Parker also writes of fashion designer Pia Interlandi who has built a unique career in Melbourne, Australia designing for the dead. “Through her practice, Garments for the Grave, she creates custom biodegradable burial garments for the deceased and for clients who are preparing for death”. She describes her fashion philosophy as one that, “neither denies nor flirts with death, but presents it in a way that invites observers to view it as natural, undeniable, inevitable and at times, beautiful.”  She began experimenting with dissolvable fabrics as a method of exploring life’s transience and views clothing as a second skin. It seems Interlandi investigates the role that fashion can play at the end of life, but unfortunately for us, not in the afterlife. “Once the deceased is buried underground, the garments break down and become part of the earth, along with the naked human form.”

Marie and Jay Yates are founders of The Crossing Over Paranormal Society, an Arizona based team of paranormal investigators.
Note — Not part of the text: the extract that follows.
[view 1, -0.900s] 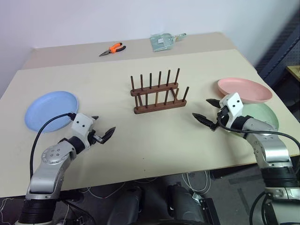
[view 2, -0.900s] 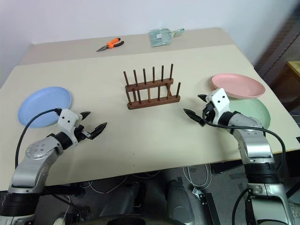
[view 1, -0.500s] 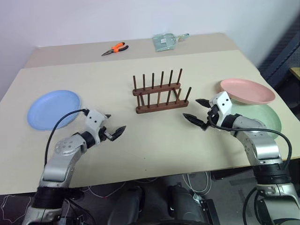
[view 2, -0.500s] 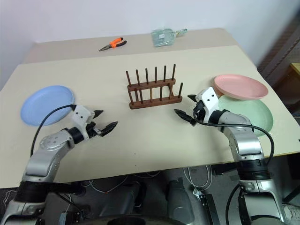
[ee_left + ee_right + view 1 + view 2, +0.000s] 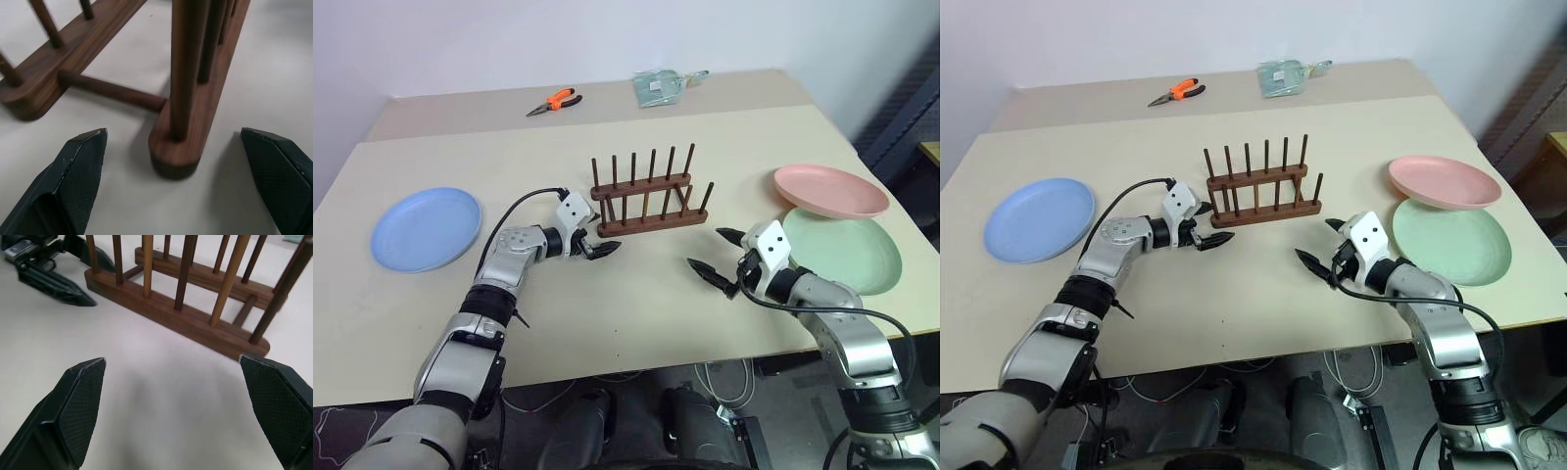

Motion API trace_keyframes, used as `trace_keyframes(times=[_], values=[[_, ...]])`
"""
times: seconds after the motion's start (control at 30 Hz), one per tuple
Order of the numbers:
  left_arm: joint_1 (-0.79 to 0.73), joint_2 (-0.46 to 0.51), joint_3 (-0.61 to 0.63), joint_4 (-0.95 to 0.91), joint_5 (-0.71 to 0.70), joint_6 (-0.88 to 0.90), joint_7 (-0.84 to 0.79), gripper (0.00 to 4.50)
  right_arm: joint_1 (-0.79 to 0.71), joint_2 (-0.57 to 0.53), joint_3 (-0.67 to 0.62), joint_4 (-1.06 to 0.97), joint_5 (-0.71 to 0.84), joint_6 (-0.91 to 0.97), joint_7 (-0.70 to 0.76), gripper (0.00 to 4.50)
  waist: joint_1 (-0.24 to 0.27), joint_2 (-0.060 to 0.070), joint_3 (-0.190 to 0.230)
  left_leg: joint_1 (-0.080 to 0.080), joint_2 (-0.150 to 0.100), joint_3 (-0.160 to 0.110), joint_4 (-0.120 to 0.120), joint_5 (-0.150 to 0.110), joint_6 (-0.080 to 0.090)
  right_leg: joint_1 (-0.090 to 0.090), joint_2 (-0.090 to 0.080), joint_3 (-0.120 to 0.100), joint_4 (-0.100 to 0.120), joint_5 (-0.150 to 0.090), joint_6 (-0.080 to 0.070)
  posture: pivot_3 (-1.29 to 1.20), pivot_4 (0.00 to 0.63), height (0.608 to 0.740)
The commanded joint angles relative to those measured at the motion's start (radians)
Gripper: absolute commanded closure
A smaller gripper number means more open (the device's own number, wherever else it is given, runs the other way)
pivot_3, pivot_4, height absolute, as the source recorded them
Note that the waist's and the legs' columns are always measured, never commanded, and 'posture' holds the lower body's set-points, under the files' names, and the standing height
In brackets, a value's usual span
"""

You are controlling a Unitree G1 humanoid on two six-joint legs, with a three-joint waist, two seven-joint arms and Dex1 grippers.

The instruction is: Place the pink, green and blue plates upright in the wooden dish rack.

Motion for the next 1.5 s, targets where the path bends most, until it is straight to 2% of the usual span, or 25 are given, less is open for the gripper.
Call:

Yates believes that our clothes take on our emotional energy. “I’m very fashionable, I love clothes,” said Yates. “But even if you’re not into fashion—we wear these clothes every day through pain, suffering, happiness, heartache. Some women appear in their wedding dresses because it was one of the happiest moments of their life.”

In Georgia, USA, Heather Dobson and her team Paranormal Georgia Investigations want to “ease your fears with fact, not fiction.” Parker reveals that while investigating historic artifacts from the Titanic exhibit, Dobson spotted ghosts in woolen, tailored suits characteristic of the early 1900s. She herself smelled the strong scent of old-timey men’s cologne, despite an absence of male investigators. She believes that ghosts manifest themselves wearing the clothes they were most comfortable wearing in life. “If I end up haunting this place, it’s definitely going to be in a t-shirt and jeans,” said Dobson.

DuPont too has reflected, “the clothing that is coming out now, is going to be what ghosts are wearing in the future. The designers that are designing now, their designs will live on for eternity.” But what about those In India, for instance, who die in hospitals or nursing homes in metros and other large urban centres? Increasingly, there is a trend that instead of bringing a dead person home, the person is taken straight from the mortuary to the cremation ground. Of course, care is taken at the facility where they have died to bathe the dead body and wrap it in a clean white shroud but generally the favourite attire concept is abandoned. Does this have any impact on the link between favourite clothes in this life and an after life?

The answers to this intriguing question are fascinating. However, from the majority of accounts it would appear that for ghosts clothing is as essential as it is for us the living. Parker himself says, “What we do know is that how we choose to dress is deeply entwined with our sense of identity. And depending on who you are, that identity might to roam the earth for all of eternity in a pair of baggy sweatpants and a ratty t-shirt or fancy shoes and a stylish hat. It’s never too early to start dressing for the afterlife.” Incidentally, talking of textiles in the afterlife, somebody said tongue-in-cheek that ghost clothing would be the first natural fibre never to bio-degrade—really, really degrade completely and utterly.